I mean, I'm a straight guy. I like a smooth chest. I like tits. But Garrett was... shit. I don't know what to say. It was fucking hot. He was fucking hot. Masculine. Like a fucking MAN.

Like a fucking man.

I guess I was staring. Garrett looked at me and... almost blushed. "What, man...? Is this... too weird...?"

"NO! I mean... no. It's just... I... just..." my mind started racing, not sure what I should say. Not even sure what I was thinking. "I guess I've always admired you. Your look. You're fucking incredible... Oh, shit. I'm sorry, I shouldn't have said that. I've said way too much."

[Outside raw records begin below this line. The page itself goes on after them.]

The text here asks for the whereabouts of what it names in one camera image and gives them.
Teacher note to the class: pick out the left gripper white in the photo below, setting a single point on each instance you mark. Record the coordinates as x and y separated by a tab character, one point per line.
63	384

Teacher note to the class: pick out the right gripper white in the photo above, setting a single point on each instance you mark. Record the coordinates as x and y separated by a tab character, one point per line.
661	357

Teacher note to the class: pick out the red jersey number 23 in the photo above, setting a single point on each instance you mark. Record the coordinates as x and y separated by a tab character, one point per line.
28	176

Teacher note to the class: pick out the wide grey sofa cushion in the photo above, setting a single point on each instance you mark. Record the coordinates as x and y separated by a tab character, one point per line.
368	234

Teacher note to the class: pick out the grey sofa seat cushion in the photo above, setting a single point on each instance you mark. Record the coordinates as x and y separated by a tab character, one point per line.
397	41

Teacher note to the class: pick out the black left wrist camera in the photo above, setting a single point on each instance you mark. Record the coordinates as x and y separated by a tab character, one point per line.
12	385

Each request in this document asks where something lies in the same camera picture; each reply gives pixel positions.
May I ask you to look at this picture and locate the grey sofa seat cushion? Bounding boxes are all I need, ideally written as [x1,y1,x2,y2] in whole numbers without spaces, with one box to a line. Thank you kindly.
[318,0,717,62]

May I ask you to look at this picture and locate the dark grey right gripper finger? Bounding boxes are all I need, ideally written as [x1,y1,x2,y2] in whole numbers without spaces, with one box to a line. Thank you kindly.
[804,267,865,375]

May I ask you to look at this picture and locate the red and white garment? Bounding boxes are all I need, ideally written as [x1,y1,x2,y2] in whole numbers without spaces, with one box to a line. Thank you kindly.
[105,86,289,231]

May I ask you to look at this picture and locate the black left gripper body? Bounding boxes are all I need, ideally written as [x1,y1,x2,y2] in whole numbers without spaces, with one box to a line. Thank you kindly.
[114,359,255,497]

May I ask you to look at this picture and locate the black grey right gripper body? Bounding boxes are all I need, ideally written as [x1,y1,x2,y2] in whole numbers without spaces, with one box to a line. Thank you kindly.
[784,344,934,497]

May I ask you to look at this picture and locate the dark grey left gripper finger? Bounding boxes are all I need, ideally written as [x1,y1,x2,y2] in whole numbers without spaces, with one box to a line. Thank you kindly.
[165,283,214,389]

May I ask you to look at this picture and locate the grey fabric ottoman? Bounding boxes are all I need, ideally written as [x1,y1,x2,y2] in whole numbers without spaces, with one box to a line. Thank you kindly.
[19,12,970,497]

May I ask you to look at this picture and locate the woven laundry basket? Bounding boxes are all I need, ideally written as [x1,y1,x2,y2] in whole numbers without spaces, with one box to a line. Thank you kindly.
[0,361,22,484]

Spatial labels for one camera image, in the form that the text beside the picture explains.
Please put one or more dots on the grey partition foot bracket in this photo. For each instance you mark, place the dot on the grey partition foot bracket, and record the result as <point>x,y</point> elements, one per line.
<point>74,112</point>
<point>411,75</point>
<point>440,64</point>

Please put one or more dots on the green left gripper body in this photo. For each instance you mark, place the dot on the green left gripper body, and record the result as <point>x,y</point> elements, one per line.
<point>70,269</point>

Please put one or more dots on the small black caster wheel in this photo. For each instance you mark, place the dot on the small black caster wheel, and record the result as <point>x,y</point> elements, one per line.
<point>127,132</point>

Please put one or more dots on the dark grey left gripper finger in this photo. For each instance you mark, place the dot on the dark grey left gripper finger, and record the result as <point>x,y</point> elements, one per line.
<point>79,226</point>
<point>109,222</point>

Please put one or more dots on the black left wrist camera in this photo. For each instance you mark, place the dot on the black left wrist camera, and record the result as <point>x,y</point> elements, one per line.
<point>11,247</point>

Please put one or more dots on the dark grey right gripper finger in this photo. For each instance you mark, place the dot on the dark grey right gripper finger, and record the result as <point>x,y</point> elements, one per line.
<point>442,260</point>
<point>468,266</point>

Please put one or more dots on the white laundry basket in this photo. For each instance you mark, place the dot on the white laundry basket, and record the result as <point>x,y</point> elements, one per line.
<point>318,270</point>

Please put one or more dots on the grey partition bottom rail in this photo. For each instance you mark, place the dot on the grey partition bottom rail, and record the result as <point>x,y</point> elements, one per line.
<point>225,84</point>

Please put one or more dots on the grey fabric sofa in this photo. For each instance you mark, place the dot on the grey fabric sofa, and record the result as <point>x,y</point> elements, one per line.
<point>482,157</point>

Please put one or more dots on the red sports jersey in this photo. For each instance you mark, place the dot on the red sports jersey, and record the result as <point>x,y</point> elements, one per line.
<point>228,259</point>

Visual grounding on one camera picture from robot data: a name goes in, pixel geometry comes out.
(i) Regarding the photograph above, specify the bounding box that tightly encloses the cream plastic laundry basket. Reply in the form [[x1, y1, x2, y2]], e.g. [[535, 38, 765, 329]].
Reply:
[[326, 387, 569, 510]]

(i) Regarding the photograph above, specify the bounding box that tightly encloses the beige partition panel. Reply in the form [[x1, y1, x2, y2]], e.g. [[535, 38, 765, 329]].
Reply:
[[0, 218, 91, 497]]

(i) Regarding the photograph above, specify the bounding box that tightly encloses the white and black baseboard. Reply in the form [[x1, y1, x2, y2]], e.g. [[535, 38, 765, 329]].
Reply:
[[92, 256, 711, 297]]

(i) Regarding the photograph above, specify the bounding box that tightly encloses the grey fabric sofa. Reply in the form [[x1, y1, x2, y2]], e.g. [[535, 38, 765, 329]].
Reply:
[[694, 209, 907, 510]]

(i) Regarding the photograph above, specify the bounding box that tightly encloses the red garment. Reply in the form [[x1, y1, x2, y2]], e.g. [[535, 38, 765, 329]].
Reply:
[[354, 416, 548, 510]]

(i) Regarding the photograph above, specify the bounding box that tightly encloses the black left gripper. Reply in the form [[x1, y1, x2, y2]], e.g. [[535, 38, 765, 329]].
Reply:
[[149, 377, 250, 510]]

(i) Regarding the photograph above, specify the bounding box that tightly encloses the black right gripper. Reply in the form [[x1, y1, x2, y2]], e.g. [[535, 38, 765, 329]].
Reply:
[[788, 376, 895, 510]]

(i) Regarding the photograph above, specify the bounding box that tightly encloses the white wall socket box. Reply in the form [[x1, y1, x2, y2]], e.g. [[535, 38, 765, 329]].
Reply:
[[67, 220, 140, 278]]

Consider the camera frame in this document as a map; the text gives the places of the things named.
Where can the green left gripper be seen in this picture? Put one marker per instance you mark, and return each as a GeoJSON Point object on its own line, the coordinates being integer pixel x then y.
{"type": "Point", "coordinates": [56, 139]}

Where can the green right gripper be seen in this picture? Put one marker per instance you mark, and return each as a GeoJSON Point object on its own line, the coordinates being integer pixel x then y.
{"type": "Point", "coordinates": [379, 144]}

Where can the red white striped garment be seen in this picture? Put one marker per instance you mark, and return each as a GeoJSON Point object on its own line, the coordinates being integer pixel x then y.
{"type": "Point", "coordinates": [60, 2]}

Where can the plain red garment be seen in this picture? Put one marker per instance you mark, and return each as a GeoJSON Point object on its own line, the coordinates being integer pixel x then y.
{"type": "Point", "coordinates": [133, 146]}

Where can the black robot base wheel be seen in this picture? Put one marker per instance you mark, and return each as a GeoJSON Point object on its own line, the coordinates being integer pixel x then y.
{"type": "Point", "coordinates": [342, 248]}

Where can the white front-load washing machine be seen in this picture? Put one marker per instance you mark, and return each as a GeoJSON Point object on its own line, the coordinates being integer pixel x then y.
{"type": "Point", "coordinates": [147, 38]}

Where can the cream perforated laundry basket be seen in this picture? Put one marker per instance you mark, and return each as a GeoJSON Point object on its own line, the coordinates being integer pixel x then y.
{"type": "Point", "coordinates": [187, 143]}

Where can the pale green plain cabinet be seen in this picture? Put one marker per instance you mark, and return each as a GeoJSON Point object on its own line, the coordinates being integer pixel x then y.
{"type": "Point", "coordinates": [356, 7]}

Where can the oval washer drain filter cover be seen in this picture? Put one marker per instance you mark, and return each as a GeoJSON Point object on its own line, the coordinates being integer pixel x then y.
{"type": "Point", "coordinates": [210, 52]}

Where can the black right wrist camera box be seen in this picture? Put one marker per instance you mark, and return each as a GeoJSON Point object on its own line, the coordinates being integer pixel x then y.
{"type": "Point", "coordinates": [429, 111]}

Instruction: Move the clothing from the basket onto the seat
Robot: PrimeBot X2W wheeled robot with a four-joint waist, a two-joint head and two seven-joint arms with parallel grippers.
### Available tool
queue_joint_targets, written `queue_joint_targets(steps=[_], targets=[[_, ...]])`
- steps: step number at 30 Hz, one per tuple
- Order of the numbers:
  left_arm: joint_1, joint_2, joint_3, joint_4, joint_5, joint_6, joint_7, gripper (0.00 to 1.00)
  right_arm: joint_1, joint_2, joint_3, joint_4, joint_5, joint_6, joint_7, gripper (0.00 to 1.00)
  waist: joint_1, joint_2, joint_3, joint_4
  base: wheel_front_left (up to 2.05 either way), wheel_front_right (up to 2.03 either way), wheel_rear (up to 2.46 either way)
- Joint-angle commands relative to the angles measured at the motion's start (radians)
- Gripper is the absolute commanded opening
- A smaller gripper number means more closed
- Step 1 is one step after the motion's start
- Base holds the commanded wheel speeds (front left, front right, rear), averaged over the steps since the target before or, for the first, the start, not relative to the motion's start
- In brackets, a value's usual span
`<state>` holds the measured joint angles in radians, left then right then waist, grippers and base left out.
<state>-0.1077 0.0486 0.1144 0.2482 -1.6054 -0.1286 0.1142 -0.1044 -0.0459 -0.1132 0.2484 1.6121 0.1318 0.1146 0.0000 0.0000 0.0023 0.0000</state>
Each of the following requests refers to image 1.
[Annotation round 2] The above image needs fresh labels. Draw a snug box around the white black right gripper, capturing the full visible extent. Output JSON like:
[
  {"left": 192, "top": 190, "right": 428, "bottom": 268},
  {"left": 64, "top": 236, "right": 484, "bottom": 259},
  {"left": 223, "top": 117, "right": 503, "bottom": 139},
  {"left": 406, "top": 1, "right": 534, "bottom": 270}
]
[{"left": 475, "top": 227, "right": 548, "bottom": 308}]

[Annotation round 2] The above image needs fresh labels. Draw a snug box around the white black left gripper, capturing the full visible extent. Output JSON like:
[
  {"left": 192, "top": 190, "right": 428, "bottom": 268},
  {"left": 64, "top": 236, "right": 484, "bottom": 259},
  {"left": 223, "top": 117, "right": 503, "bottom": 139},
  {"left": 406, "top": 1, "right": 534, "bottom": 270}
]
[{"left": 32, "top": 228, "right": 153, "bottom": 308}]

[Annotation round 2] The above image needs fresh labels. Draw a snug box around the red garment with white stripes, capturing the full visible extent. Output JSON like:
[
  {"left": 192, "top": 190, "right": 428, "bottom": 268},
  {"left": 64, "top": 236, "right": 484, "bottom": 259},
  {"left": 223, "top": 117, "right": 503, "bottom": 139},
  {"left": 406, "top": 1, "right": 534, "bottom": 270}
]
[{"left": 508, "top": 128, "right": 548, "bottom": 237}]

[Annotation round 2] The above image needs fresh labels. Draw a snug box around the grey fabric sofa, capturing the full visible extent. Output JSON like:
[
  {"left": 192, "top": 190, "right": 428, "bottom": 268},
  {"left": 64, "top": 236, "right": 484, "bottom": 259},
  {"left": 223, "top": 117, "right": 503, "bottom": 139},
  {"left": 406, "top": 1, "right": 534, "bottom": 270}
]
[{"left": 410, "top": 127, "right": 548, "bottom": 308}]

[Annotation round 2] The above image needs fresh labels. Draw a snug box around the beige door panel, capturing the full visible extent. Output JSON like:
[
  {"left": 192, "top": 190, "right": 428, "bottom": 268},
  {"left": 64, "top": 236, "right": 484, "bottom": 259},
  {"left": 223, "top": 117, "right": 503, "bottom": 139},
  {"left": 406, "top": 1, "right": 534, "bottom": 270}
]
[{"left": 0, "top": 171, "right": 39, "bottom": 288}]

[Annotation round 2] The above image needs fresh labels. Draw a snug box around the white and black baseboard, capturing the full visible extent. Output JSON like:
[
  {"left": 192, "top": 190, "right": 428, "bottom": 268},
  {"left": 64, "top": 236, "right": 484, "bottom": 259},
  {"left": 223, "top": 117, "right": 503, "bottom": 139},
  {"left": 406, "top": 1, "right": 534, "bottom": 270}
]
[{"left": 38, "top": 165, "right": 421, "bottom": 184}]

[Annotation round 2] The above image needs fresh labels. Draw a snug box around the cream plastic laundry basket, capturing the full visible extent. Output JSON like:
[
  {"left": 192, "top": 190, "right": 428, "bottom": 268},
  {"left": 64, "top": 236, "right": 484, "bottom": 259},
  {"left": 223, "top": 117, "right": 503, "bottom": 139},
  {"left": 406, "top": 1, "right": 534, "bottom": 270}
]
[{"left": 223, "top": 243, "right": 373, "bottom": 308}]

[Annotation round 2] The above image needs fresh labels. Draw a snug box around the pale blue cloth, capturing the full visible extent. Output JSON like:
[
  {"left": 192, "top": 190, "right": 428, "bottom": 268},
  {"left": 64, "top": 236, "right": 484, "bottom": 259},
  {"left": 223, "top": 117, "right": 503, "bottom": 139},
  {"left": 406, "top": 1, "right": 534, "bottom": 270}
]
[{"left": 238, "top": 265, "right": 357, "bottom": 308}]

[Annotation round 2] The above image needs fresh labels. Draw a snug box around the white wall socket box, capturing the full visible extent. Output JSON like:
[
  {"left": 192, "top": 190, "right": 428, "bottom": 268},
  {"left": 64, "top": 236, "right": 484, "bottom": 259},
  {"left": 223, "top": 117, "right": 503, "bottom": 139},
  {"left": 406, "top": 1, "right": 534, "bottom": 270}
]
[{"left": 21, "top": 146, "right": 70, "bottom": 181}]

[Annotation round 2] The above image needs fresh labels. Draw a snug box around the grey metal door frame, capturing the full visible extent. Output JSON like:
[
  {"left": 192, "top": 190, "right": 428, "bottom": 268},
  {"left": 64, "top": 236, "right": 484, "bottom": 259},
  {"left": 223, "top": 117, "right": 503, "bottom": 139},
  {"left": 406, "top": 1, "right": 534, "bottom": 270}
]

"Me, what are you talking about? You're so... perfect. The hottest sonofabitch I've ever met. The perfect man. Shit. Now I've said too much." He looked down, then back up at me, straight in the eye. "I'm not gonna lie, I've always been intimidated by you. I mean, you are exactly what a man should look like. No show muscles... you're real. And I love that you have some honest-to-gosh hair. I've never understood why guys are trying to look smooth. You are... perfect."

I felt... I don't know how I felt. Like... proud. Flush. Alive. I couldn't believe this super-hot guy had been admiring... me. Thinking in any way I was a match for him and his perfect body. I was... feeling... something in my belly. And my pulse.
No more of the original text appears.